Die BRD in den 70er Jahren
Die 1970er Jahre in der Bundesrepublik Deutschland waren eine Zeit des politischen Wandels und der Reformen. Mit dem Beginn der sozialliberalen Koalition unter Führung von Willy Brandt im Jahr 1969 begann eine neue Ära in der deutschen Politik. Brandt, der erste sozialdemokratische Bundeskanzler der Nachkriegszeit, setzte sich für umfangreiche innenpolitische Reformen ein, die unter dem Motto "Mehr Demokratie wagen" standen. Zu den wichtigsten Neuerungen gehörten die Senkung des Wahlalters auf 18 Jahre, eine Reform des Strafrechts mit Fokus auf Resozialisierung, ein neues Betriebsverfassungsgesetz, eine Rentenreform und ein umfassender Bildungsgesamtplan.
Zitat: "Mehr Demokratie wagen" - Willy Brandts Leitspruch für seine Reformpolitik.
Parallel zu den innenpolitischen Reformen verfolgte Brandt eine neue Ostpolitik, die auf "Wandel durch Annäherung" setzte. Ziel war es, die zunehmende Entfremdung zwischen der BRD und der DDR zu verhindern. Diese Politik führte zu Friedensverträgen mit Ostblockstaaten und dem Grundlagenvertrag mit der DDR. Die Bevölkerung unterstützte diesen Kurs, was sich im Wahlsieg der SPD 1972 widerspiegelte.
Highlight: Die neue Ostpolitik Brandts war ein Meilenstein in den deutsch-deutschen Beziehungen und trug zur Entspannung des Ost-West-Konflikts bei.
Nach Brandts Rücktritt 1974 aufgrund einer Spionageaffäre übernahm Helmut Schmidt das Amt des Bundeskanzlers. Seine Amtszeit war geprägt von wirtschaftlichen Herausforderungen, insbesondere der Ölkrise von 1973, die zu einem starken Anstieg der Ölpreise führte. Trotz dieser Schwierigkeiten gelang es Schmidt, wichtige außenpolitische Initiativen voranzutreiben, wie die Konferenz über Sicherheit und Zusammenarbeit in Europa (KSZE) 1975, die einen wichtigen Schritt zur Entspannung zwischen Ost und West darstellte.
Ein weiterer bedeutender Moment in Schmidts Amtszeit war der NATO-Doppelbeschluss von 1979, der die Stationierung amerikanischer Mittelstreckenraketen in der BRD vorsah. Diese Entscheidung war höchst umstritten und trug zur wachsenden Friedensbewegung in Deutschland bei.

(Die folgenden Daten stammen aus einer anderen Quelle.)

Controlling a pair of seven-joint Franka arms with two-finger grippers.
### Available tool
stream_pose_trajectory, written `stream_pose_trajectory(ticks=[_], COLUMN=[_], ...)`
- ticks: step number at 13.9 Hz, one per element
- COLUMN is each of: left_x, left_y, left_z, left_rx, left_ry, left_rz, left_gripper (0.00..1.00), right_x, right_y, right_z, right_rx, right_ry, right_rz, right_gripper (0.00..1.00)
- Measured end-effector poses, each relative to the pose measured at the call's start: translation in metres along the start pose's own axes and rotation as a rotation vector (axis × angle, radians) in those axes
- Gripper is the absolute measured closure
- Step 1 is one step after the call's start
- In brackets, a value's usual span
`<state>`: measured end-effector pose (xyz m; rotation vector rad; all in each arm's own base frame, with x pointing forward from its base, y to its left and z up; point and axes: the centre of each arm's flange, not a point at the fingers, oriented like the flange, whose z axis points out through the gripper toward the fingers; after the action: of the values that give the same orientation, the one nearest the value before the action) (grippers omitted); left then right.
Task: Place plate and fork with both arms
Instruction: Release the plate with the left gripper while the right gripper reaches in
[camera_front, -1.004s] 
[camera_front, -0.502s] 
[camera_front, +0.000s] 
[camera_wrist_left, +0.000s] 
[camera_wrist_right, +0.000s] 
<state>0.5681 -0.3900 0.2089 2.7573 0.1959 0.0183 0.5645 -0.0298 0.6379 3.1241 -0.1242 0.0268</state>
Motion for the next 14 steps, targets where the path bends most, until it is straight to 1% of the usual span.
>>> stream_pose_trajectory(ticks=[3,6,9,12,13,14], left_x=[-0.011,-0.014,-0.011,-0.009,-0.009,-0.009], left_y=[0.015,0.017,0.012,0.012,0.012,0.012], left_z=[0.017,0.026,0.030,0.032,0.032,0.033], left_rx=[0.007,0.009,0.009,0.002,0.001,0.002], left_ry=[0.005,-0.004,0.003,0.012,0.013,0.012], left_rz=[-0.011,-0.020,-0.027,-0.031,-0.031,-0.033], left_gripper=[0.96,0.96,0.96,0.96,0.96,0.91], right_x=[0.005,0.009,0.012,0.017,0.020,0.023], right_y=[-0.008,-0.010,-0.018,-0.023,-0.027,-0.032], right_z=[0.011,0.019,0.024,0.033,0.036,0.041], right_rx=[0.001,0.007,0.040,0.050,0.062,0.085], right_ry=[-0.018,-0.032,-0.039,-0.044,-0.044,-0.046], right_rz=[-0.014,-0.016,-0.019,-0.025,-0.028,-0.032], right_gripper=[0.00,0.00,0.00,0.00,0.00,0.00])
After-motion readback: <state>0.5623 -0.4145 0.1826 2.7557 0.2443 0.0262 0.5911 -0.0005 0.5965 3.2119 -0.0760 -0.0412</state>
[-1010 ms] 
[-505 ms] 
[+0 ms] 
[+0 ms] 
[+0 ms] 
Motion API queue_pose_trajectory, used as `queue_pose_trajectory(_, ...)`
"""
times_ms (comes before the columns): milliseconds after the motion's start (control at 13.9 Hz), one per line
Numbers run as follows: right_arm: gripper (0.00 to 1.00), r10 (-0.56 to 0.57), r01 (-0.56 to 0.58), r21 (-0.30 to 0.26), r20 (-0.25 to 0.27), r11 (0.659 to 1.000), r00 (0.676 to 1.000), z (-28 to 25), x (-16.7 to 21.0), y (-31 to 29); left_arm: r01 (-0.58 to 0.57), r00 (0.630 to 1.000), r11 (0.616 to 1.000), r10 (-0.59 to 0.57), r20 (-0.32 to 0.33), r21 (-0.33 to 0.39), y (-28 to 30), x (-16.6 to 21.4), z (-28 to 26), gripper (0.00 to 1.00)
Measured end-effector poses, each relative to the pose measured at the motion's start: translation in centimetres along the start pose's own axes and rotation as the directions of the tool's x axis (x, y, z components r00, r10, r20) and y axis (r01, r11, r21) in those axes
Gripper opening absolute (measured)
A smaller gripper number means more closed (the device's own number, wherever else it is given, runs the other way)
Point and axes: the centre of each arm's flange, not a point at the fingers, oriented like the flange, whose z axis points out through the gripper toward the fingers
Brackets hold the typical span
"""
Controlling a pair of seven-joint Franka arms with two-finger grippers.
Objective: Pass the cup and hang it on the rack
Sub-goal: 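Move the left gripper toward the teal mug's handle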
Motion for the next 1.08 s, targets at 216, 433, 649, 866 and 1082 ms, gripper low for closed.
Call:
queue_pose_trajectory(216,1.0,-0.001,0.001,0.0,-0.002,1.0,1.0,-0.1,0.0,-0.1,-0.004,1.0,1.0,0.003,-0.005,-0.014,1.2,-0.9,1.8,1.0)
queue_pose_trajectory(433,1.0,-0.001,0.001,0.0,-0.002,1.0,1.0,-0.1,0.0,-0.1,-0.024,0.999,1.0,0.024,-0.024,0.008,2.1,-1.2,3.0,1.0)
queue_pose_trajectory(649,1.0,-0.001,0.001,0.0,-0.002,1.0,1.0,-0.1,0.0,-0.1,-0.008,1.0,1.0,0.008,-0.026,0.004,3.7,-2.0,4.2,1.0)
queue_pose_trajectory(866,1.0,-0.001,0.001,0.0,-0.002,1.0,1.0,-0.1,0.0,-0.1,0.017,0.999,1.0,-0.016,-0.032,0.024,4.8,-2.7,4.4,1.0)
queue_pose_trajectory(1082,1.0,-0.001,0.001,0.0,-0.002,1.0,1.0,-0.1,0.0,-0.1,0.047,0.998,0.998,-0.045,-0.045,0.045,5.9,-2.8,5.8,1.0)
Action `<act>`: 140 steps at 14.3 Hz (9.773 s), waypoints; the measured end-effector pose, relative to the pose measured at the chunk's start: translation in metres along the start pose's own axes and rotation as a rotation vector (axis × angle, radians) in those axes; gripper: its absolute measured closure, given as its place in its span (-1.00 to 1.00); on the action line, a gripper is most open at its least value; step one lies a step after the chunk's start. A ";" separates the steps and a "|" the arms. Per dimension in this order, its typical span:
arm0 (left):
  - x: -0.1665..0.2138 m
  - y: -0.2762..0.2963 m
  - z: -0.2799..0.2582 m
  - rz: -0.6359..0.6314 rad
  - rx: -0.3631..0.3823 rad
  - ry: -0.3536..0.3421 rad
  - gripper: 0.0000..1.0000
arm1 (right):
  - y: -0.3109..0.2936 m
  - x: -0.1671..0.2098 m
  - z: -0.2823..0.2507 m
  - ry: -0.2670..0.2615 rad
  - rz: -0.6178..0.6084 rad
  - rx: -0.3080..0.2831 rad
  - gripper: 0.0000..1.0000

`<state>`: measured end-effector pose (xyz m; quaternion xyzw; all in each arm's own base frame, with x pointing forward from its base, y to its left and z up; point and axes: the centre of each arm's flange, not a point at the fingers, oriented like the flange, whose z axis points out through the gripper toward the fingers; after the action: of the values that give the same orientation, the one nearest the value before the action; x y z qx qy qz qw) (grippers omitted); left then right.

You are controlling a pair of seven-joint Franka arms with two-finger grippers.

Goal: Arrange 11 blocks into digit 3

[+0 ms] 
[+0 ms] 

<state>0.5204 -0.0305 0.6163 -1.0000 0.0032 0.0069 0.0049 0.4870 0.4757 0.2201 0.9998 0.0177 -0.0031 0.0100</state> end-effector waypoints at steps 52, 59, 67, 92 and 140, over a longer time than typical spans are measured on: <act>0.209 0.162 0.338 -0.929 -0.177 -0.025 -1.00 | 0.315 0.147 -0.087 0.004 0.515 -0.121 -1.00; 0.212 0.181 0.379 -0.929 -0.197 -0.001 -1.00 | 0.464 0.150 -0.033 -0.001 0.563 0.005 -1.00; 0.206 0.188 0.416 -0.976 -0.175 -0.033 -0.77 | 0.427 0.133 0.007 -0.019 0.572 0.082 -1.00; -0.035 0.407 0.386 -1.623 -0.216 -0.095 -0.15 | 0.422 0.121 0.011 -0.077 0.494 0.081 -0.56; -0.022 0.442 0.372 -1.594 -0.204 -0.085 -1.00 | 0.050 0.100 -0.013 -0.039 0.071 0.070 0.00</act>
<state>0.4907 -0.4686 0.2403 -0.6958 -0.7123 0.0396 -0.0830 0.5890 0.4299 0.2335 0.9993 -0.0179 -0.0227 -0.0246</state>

Vocabulary: NATO-Doppelbeschluss - Eine Strategie der NATO, die vorsah, Verhandlungen über die Begrenzung nuklearer Mittelstreckenwaffen anzubieten und gleichzeitig die Stationierung neuer Raketen in Westeuropa zu planen.
Die anhaltende Wirtschaftskrise führte schließlich 1982 zu einem konstruktiven Misstrauensvotum gegen Helmut Schmidt, wodurch Helmut Kohl von der CDU neuer Bundeskanzler wurde. Dieser Machtwechsel markierte das Ende der sozialliberalen Ära und den Beginn einer neuen politischen Phase in der Bundesrepublik Deutschland.